Chicago

Excited to get news about MLA 2019: in addition to the standing panel I organized for the MLA Committee on Academic Freedom and Professional Rights and Responsibilities (CAFPScreen Shot 2018-06-03 at 8.46.23 PMRR), a roundtable I organized with Fordham’s Leonard Cassuto, “The Present & Future of Scholarly Publishing: The Faculty Editor’s View,” has been accepted for Chicago. It will be presided over by Jennifer Crewe, Director of Columbia University Press, and will include (in addition to Cassuto, Bonnie Wheeler from Southern Methodist, and me),  Kim Nielsen, a historian from the University of Toledo. The annual meeting of the AHA will be in Chicago at the same time, and this roundtable will take advantage of the two conferences honoring each other’s badges, as will the CAFPRR roundtable, “The Uses and Misuses of Academic Freedom,” which I’ll be chairing and will include David Tse-chien Pan (UC-Irvine), Aaron R. Hanlon (Colby), Patricia Matthew (Montclair State University), and historian Lora Burnett (UT Dallas).
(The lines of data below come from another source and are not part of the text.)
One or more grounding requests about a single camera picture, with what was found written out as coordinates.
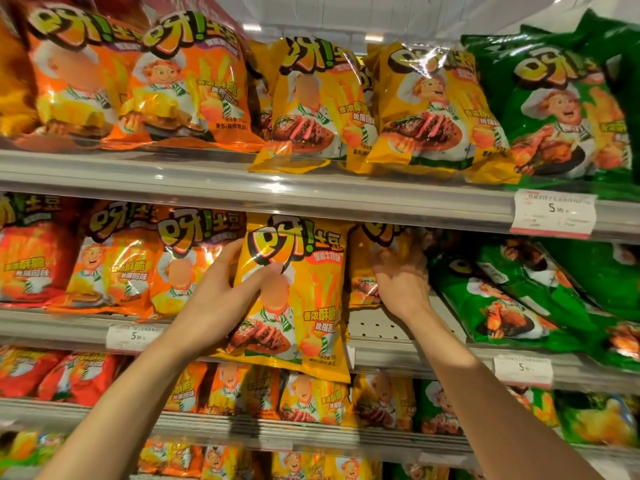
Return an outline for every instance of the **forearm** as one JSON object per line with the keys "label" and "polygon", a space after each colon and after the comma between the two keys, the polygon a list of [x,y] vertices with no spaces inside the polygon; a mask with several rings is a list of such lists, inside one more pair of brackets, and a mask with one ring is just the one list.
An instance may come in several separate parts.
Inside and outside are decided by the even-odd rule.
{"label": "forearm", "polygon": [[517,402],[433,309],[425,308],[408,325],[487,478],[602,480],[579,453]]}
{"label": "forearm", "polygon": [[172,388],[191,357],[171,329],[112,384],[37,480],[119,480],[130,473]]}

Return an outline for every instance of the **person's right hand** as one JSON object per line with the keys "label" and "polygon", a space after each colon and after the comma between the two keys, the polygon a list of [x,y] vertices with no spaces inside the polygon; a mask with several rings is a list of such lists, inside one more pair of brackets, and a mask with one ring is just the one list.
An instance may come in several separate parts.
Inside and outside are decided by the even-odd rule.
{"label": "person's right hand", "polygon": [[427,258],[418,244],[404,263],[395,254],[380,254],[372,270],[382,303],[400,320],[411,322],[420,312],[431,311]]}

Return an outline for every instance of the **person's right arm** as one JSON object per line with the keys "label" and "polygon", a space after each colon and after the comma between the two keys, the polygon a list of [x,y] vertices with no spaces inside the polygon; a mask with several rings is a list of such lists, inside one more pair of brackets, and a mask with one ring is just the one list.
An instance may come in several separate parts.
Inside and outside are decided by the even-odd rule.
{"label": "person's right arm", "polygon": [[507,391],[434,311],[419,248],[406,264],[386,256],[373,269],[382,302],[418,341],[488,480],[602,480]]}

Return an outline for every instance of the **person's left arm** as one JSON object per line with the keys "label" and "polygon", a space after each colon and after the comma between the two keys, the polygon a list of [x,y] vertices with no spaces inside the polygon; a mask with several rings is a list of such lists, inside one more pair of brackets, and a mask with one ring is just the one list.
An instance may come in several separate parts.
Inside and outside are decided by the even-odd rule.
{"label": "person's left arm", "polygon": [[244,316],[280,263],[229,286],[242,240],[229,244],[205,273],[172,325],[112,384],[36,480],[120,480],[128,476],[180,373],[222,340]]}

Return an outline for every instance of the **person's left hand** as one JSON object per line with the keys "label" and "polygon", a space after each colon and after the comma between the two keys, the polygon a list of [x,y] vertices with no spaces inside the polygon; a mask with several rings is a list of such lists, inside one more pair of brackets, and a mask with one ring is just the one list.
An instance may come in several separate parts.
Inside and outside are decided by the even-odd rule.
{"label": "person's left hand", "polygon": [[262,283],[282,272],[282,263],[274,262],[232,288],[230,268],[242,244],[238,239],[222,250],[165,334],[193,359],[228,336],[247,313]]}

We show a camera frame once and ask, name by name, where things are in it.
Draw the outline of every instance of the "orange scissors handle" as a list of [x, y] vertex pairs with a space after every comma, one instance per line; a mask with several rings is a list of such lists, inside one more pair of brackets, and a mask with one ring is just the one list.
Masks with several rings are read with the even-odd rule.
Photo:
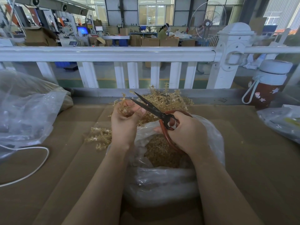
[[[181, 113], [183, 113], [183, 114], [185, 114], [187, 116], [192, 117], [192, 115], [190, 115], [189, 113], [187, 113], [185, 111], [182, 111], [182, 110], [168, 110], [168, 111], [165, 111], [165, 114], [173, 114], [175, 111], [179, 111], [179, 112], [181, 112]], [[165, 136], [165, 139], [167, 140], [167, 142], [171, 146], [171, 148], [174, 149], [175, 151], [179, 152], [180, 154], [184, 154], [184, 151], [182, 151], [177, 146], [175, 146], [175, 144], [171, 140], [171, 138], [170, 138], [170, 136], [168, 134], [168, 130], [164, 126], [162, 119], [159, 120], [159, 124], [161, 126], [161, 129], [163, 130], [163, 135]]]

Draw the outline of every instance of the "green floor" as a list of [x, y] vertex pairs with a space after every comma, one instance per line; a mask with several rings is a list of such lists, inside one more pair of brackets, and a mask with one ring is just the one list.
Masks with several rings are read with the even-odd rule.
[[[59, 85], [64, 88], [83, 88], [82, 81], [77, 80], [57, 80]], [[164, 88], [165, 83], [168, 83], [169, 79], [159, 80], [159, 88]], [[193, 84], [193, 89], [205, 89], [207, 86], [207, 80], [195, 80]], [[115, 80], [108, 79], [98, 79], [99, 88], [117, 88], [117, 83]], [[181, 79], [179, 81], [179, 88], [183, 88], [185, 84], [185, 80]], [[126, 88], [129, 88], [128, 80], [125, 80]], [[139, 80], [139, 88], [149, 88], [150, 79], [141, 79]]]

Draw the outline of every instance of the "hand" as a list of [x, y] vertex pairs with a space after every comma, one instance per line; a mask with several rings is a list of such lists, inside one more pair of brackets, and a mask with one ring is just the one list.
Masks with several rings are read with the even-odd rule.
[[133, 146], [137, 134], [137, 123], [144, 116], [146, 110], [132, 100], [125, 100], [124, 107], [129, 106], [127, 114], [130, 115], [130, 117], [125, 117], [119, 112], [121, 103], [116, 104], [111, 117], [112, 145], [126, 150]]
[[[174, 113], [180, 124], [175, 130], [168, 130], [168, 134], [184, 152], [190, 157], [202, 148], [208, 148], [208, 138], [205, 126], [194, 117], [189, 117], [179, 111]], [[162, 133], [161, 127], [154, 129]]]

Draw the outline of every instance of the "blue bin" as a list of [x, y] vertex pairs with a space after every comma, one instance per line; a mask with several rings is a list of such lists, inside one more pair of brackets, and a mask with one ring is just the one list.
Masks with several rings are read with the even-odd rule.
[[127, 39], [120, 39], [119, 40], [119, 46], [128, 46]]
[[65, 67], [68, 67], [69, 65], [72, 65], [72, 64], [76, 64], [77, 62], [69, 62], [69, 61], [56, 61], [54, 62], [55, 63], [55, 66], [57, 68], [65, 68]]

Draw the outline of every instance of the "red and white thermos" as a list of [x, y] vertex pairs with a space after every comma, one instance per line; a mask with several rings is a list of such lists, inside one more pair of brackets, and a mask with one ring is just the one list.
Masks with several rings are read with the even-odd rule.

Looking forward to talking about academic publishing and academic freedom with English and history people in the City of the Broad Shoulders.

Old (Recent) News

In old but not too old news, I gave a talk at the annual meeting of the American Comparative Literature Association in LA in March that turned into a bunch of tweets and an essay in The Chronicle Review. The tweets and the piece in the Chronicle got a bigger-than-expected response, prompting “University Presses Are Not in Crisis” in Publisher’s Weekly and an interview in the ACLS Humanities E-Book Newsletter. We’ll see what’s next for this discussion, which was prompted by a number of recent events concerning university presses at public universities, which either are or are not under pressure, depending on who you talk to. I’ve been talking to a bunch of people on the subject since I started working on the talk, and the experience has shown me that 1) people can be incredibly generous, 2) people sometimes get mad, and that’s okay, and 3) there’s more to be written on university presses.